A label truly worth celebrating marks its fifth anniversary in style.
Chris Power 2010
Like Ibiza’s Amnesia and Manchester’s Haçienda in the 1980s, or Berlin’s Tresor and New York’s Twilo in the 1990s, Berghain and Panorama Bar – both of which occupy the same former power plant on the border of the Berlin neighbourhoods of Kreuzberg and Freidrichshain – are clubs which, over the last six years, have come to possess an aura and relevance extending far beyond the poured concrete floors, steel staircases and exposed-brick warrens of their interiors.
Some say they’re already on the wane, and that the innovations of Berghain’s affiliated record label, Ostgut Ton, have been diluted by an outpouring of lesser reproductions of Ben Klock and Marcel Dettmann’s style of bleak but hedonistic techno. Even Shed, whose albums are released on Ostgut, said in a recent interview that in a year, "[n]o one will want to listen anymore to any Berghain or Panorama Bar DJs, because they’re playing everywhere at the moment. I think it’s a bit too much".
No one club or sound is preponderant for longer than a few years, and the lapse between domination and demise can be brief, but if this club and label are dead they certainly aren’t acting like it. Ostgut releases continue to be of a consistently high standard, and Fünf (‘Five’), a two-CD compilation of new material celebrating the label’s fifth anniversary, is exceptional. Aside from the contributing artists all being club residents and regulars, the conceit that binds the album is that every track is, to a greater or lesser extent, constructed from field recordings made in Berghain and Panorama Bar. Thus, rather than just trading on a name and exporting a sound, Fünf weaves the building itself – which, in its imposing austerity, is an important part of the Ostgut aesthetic – into the album.
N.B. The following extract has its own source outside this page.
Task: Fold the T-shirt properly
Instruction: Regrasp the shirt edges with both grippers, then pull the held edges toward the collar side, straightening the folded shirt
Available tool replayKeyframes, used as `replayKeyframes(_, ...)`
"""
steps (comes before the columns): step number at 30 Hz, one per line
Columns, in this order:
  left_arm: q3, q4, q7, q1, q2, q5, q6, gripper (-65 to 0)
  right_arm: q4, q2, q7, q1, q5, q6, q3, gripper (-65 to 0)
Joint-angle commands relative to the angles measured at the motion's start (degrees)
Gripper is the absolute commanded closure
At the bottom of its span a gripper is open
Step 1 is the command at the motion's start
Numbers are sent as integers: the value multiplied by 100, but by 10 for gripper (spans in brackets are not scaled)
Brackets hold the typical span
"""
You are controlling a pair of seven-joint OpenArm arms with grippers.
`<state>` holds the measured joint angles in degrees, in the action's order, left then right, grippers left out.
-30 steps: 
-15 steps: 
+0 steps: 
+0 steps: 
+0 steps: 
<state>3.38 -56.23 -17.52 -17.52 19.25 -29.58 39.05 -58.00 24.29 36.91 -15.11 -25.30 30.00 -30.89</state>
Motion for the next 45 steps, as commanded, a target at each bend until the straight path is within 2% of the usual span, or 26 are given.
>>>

And what an album. From the old-school 808 drum-fills and relentlessly delayed bassline of Panorama Bar resident Boris’ Rem to the weakly ringing bells and deeply cushioned kick of Marcel Dettmann’s Scourer, the retro squat-party acid of Len Faki’s Kraft und Licht and the rubbery convolutions of Luke Slater’s Boom Tang Shwuck, Fünf contains some outstanding techno. Belters aside, the album also puts the lie to the wrongheaded idea that Ostgut Ton is monotone. Label boss Nick Höppner lays compact, slapped congas over gusting synth textures on ISP; Never Give Up on a Mood Swing sees Cassy exploring vocal loops and rich deep house textures; on Norman Nodge’s Start Up an attenuated beat skips through snatches of orchestra tunings: clarinet trills, kettle drum booms and desultory runs along a piano’s keyboard. The ability to make these confident digressions away from the crumbling concrete techno at its core makes Ostgut Ton a label truly worth celebrating.